AP/Contra Costa Times Examines Schwarzenegger Plan To Move Some Medi-Cal Beneficiaries to HMOs
The AP/Contra Costa Times on Monday examined a provision in an agreement between Gov. Arnold Schwarzenegger (R) and the federal government that calls for moving more than 500,000 aged, blind and disabled Medi-Cal beneficiaries into managed care plans, "a move the state Legislature rejected once before."
According to the AP/Times, the Schwarzenegger administration sees the plan as "a crucial piece of an overhaul aimed at curbing soaring costs of the program." The groups at issue account for 25% of total Medi-Cal beneficiaries and 53% of program expenditures. Administration officials believe that moving the beneficiaries into managed care plans could reduce costs by allowing the state to make bulk purchases of medical equipment and improving management of treatment for chronic conditions.

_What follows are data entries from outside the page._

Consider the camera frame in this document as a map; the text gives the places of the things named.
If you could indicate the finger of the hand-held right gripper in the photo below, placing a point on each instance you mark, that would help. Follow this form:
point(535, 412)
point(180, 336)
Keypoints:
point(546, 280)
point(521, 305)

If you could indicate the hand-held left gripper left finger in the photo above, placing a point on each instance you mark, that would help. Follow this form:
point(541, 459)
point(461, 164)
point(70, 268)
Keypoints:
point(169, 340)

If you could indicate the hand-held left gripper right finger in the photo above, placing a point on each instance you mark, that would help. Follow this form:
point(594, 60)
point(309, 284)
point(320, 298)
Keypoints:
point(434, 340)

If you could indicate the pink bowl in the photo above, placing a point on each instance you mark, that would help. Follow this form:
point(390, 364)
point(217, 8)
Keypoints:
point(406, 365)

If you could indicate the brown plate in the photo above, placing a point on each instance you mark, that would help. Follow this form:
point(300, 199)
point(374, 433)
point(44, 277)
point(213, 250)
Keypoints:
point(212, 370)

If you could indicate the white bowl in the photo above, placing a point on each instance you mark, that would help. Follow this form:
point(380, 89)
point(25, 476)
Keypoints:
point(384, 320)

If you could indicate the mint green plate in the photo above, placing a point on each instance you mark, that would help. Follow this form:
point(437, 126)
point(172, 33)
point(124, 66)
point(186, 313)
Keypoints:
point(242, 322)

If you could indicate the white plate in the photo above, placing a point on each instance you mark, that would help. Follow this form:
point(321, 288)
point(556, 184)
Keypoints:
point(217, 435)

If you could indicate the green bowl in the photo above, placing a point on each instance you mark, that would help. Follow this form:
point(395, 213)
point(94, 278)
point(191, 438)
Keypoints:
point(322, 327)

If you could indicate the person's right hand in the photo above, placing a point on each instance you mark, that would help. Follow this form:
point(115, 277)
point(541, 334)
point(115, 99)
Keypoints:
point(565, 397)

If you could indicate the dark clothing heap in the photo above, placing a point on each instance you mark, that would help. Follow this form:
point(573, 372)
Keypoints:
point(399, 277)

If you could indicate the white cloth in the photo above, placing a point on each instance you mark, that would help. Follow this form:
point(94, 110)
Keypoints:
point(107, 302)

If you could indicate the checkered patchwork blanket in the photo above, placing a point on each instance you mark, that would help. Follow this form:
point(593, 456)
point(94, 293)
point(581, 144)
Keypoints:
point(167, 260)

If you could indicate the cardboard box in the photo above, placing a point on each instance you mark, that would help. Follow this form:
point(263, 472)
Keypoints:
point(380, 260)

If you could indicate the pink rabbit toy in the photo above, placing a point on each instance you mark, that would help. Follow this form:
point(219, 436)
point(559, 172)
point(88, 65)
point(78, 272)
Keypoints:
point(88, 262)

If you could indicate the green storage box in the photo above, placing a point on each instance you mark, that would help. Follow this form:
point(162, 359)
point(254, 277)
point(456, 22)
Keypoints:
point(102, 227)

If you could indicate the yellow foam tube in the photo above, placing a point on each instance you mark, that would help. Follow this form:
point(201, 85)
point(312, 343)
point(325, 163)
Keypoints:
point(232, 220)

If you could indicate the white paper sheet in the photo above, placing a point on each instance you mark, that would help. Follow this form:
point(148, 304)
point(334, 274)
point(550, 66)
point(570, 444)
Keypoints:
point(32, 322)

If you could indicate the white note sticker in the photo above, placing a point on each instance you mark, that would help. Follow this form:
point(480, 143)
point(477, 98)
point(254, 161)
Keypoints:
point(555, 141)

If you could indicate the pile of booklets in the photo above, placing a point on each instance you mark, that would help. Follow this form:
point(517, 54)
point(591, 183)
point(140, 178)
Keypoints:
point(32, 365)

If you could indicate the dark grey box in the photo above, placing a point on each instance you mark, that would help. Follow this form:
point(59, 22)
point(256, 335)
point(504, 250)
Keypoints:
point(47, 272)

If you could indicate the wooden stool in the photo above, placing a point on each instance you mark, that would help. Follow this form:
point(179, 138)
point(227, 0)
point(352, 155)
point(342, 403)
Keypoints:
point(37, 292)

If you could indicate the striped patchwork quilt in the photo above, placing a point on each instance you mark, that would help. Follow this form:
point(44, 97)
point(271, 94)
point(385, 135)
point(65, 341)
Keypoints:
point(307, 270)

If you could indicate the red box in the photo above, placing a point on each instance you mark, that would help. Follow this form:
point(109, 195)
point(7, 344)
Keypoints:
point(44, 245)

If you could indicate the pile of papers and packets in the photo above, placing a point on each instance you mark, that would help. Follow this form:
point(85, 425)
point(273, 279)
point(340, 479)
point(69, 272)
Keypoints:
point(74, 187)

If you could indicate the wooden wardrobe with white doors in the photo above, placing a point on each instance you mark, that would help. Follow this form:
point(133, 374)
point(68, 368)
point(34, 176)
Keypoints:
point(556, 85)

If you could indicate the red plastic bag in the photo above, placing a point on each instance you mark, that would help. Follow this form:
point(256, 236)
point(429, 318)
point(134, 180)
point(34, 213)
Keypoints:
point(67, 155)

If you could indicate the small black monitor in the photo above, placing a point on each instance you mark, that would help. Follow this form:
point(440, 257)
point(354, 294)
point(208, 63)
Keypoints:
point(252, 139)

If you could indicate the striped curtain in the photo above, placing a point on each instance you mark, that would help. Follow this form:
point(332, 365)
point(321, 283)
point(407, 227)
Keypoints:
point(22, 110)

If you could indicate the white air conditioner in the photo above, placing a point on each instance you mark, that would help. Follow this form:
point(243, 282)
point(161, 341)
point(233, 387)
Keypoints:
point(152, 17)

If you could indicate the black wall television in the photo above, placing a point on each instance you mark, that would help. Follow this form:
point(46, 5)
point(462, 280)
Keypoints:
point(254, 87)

According to the AP/Times, Medi-Cal already provides several managed care options, in which the state pays HMOs and eight county-run systems to provide health services under a managed care system.
Critics of the new agreement say that moving a large number of beneficiaries into managed care will "create widespread disruption of health care without any savings," the AP/Times reports. Patricia Yeager, executive director of the California Foundation for Independent Living Centers, said critics worry that some beneficiaries will "fall through the cracks."
However, Schwarzenegger administration officials note that beneficiaries would not actually begin moving into managed care plans until January 2007, beginning with those in Los Angeles, Riverside and San Bernardino counties. The switch would take place over the course of one year, adequate time for beneficiaries to find a new doctor within their HMO, state health officials say (Jablon, AP/Contra Costa Times, 8/1).